Elle oublie les liens qui se tissent au quotidien par les soins, l’affection, l’attention qu’il reçoit de celle qui a décidé de l’accueillir, de l’aider à grandir, et qui le porte au vrai sens du terme.
Qu’adviendra-t-il de cet enfant si le couple se sépare, si son père vient à décéder ? Alors, la femme qu’il considère depuis toujours comme sa mère ne sera plus qu’un tiers. Subissant déjà la séparation, voire la perte de son père, il perdra également sa mère… C’est ainsi que « mal nommer (…) c’est ajouter au malheur de ce monde » (A. Camus « Sur une philosophie de l’expression »).
Certains se consoleront par la considération que la mère d’intention peut toujours adopter.
Mais si, en définitive, il est possible qu’un lien de filiation se noue entre l’enfant et la mère d’intention, pourquoi imposer cette procédure supplémentaire, la saisine d’un juge, le ministère d’avocat, et l’aléa inhérent à toute procédure puisqu’en aucun cas le juge n’est tenu de prononcer l’adoption.
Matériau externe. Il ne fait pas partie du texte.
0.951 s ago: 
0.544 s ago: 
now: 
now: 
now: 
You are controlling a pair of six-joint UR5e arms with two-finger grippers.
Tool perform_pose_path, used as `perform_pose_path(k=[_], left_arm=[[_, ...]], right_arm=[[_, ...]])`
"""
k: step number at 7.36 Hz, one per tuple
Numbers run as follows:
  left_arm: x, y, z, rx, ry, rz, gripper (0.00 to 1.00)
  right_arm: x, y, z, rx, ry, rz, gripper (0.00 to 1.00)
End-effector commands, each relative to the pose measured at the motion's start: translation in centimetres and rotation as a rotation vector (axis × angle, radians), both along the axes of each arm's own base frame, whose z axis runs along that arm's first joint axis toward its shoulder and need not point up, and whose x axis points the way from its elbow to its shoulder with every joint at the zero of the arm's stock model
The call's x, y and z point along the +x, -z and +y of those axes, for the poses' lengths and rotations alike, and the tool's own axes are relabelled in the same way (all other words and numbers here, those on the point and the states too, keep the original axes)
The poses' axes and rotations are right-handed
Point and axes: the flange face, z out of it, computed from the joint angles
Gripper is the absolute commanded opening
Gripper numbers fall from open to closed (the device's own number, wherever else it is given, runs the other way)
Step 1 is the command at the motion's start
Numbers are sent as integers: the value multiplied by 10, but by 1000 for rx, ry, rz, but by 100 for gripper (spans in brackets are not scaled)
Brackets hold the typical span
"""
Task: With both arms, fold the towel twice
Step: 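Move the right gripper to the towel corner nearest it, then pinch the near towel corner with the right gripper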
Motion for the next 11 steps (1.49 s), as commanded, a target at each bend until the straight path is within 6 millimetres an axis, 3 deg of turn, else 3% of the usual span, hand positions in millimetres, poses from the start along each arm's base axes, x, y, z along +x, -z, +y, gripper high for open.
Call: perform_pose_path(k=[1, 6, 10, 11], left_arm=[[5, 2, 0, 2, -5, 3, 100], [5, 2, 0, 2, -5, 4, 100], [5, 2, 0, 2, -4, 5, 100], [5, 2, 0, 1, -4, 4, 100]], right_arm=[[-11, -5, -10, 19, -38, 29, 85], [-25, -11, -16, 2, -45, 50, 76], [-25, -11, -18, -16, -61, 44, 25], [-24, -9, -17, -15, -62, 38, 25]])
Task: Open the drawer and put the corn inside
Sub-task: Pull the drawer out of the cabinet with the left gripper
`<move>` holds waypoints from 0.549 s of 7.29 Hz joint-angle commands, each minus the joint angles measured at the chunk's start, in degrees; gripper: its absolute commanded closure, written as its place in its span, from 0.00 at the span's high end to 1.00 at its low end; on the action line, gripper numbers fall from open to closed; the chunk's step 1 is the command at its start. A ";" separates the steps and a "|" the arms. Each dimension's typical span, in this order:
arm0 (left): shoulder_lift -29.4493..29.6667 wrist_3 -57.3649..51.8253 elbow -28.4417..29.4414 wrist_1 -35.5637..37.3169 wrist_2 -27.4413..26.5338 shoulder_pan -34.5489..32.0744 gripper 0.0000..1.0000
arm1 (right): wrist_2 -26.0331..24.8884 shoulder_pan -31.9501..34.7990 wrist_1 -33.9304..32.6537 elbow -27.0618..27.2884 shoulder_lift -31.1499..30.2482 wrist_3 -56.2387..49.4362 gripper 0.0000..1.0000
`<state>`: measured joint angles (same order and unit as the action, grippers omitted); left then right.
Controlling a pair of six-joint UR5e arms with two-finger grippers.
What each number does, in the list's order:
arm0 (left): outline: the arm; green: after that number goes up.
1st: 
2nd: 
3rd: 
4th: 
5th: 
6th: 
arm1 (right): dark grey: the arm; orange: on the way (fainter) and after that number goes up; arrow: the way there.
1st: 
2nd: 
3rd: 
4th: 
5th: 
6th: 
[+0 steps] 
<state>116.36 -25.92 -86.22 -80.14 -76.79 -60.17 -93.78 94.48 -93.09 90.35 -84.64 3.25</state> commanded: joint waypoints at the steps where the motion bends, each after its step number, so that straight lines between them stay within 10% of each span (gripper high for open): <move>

La solution se justifierait, dit-on, par le caractère d’ordre public de l’interdiction de la gestation pour autrui, par la lutte contre les trafics en tous genres dont les victimes premières sont les femmes et les enfants…Mais ces nobles inspirations ne permettent pas de justifier que le père et la mère d’intention soient traités différemment ; ils ne justifient pas, non plus, la précarité dans laquelle est laissée l’enfant.
La Cour de cassation punit-elle donc « la faute des pères sur les enfants » ? (Exode 20.5).